Et parmi ces enthousiasmes il n'en est pas de plus ardent que celui qu'il ressent pour la liberté. On a dit que la carrière dramatique avait été pour lui comme une compensation pour une vocation manquée de tribun populaire : ne pouvant parler au peuple depuis la tribune des assemblées politiques, il l'aurait du moins harangué du haut des planches du théâtre. C'est là assurément un paradoxe en ce sens que Schiller n'a aucune des qualités qui font l'agitateur politique et l'homme d'action; son enthousiasme pour la liberté est toujours resté purement spéculatif et sentimental, et il n'a jamais cherché à appliquer dans le domaine des faits la fière devise in tirannos qui ornait la première édition des Brigands. Pourtant ce n'est pas tout à fait sans raison que la Convention lui décernait le 6 août 1792 le diplôme de citoyen français. Son amour de la liberté, un peu vague et impratique peut-être, est du moins d'une sincérité absolue.

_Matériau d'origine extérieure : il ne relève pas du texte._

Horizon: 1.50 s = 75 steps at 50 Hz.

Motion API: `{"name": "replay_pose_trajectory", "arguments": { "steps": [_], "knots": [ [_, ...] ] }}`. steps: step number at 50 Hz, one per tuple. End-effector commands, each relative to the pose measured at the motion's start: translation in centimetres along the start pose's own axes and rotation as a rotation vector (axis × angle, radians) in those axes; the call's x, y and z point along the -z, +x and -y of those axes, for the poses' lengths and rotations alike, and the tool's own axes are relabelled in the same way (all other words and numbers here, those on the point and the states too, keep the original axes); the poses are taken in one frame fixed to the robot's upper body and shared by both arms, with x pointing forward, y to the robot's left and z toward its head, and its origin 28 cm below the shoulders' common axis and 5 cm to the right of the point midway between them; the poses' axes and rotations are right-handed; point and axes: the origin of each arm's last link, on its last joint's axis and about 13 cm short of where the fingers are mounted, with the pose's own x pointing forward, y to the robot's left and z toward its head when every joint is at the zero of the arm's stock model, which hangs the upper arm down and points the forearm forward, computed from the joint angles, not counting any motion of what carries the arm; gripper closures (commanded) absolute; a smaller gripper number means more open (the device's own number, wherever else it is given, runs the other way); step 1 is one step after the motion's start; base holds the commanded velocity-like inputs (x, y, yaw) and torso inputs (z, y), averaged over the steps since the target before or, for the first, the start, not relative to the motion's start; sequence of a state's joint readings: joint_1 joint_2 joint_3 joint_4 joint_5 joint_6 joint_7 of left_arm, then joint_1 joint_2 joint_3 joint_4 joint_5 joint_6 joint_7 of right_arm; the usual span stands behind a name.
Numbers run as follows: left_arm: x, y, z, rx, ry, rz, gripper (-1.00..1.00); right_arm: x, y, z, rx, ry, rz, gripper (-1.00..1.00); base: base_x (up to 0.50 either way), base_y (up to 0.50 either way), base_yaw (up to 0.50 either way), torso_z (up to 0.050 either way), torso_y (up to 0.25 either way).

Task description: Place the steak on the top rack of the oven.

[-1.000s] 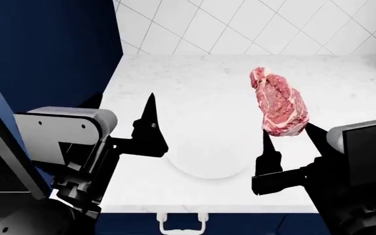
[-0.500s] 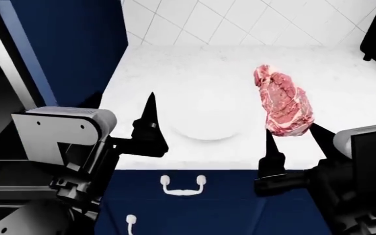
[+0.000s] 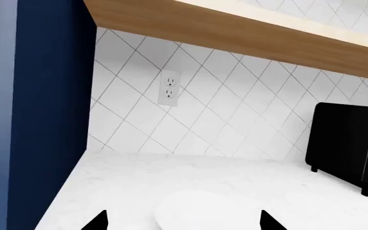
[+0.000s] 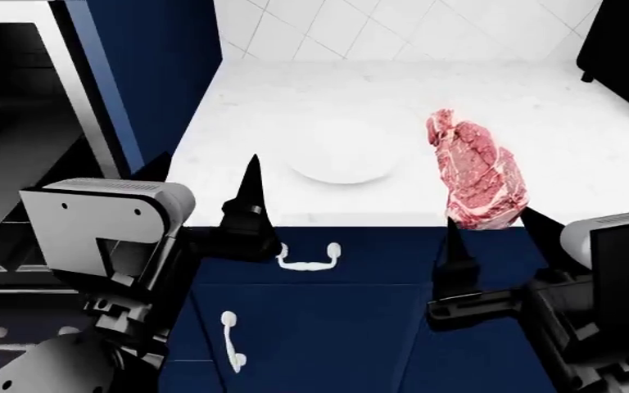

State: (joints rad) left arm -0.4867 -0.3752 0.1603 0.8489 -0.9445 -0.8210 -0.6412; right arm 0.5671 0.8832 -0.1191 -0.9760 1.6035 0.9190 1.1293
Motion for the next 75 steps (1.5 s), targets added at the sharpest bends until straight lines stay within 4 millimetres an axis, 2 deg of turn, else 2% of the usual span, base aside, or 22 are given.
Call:
{"name": "replay_pose_trajectory", "arguments": {
  "steps": [1,16,25,37,46,60,75],
  "knots": [
    [-0.3,0.0,0.1,0.002,-0.001,0.005,-1.0,-0.2,-0.1,0.1,0.007,-0.014,0.016,1.0,-0.34,0.0,0.0,0.0,0.0],
    [-1.0,-0.3,0.0,0.009,0.006,0.009,-1.0,-0.3,-0.3,0.2,-0.007,-0.033,0.062,1.0,-0.17,0.0,0.0,0.0,0.0],
    [-1.8,-0.8,0.0,0.007,0.008,0.003,-1.0,-1.0,-0.8,0.3,0.005,-0.024,0.082,1.0,0.0,0.0,0.0,0.0,0.0],
    [-6.3,-2.3,-0.3,0.016,0.109,-0.06,-1.0,-3.8,-2.3,0.7,0.007,-0.057,0.048,1.0,0.0,0.0,0.0,0.0,0.0],
    [-8.3,-2.6,-0.5,0.016,0.18,-0.087,-1.0,-5.2,-2.6,1.0,0.019,-0.087,0.035,1.0,0.0,0.0,0.0,0.0,0.0],
    [-9.6,-3.2,-0.8,-0.004,0.262,-0.073,-1.0,-5.6,-3.4,1.1,0.035,-0.113,0.025,1.0,0.0,0.12,0.0,0.0,0.0],
    [-10.2,-2.6,-1.3,-0.023,0.268,-0.056,-1.0,-5.9,-3.3,1.0,0.031,-0.139,0.013,1.0,0.0,0.49,0.0,0.0,0.0]
  ]
}}
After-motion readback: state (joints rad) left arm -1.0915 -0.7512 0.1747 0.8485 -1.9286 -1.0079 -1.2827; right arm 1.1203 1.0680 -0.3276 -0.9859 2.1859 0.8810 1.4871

Il n'a pas sa source uniquement dans l'imitation littéraire de Rousseau qui pourtant exerça une influence décisive sur le jeune Schiller, mais aussi dans un sentiment très vif de la dignité de l'humain et de ses droits imprescriptibles, dans une haine vigoureuse contre toutes les entraves que la société ancienne mettait au développement spontané de la personnalité. Et ces dispositions nous apparaissent chez lui comme une réaction naturelle contre l'intolérable compression à laquelle il avait été soumis depuis son entrée à l'Académie, comme une protestation passionnée contre ce despotisme des petits princes allemands dont il avait souffert pendant de longues années et auquel il s'était du moins soustrait par la fuite, encore qu'il ne se crût pas appelé à le combattre directement sur le terrain politique ou social.  (Henri Lichtenberger).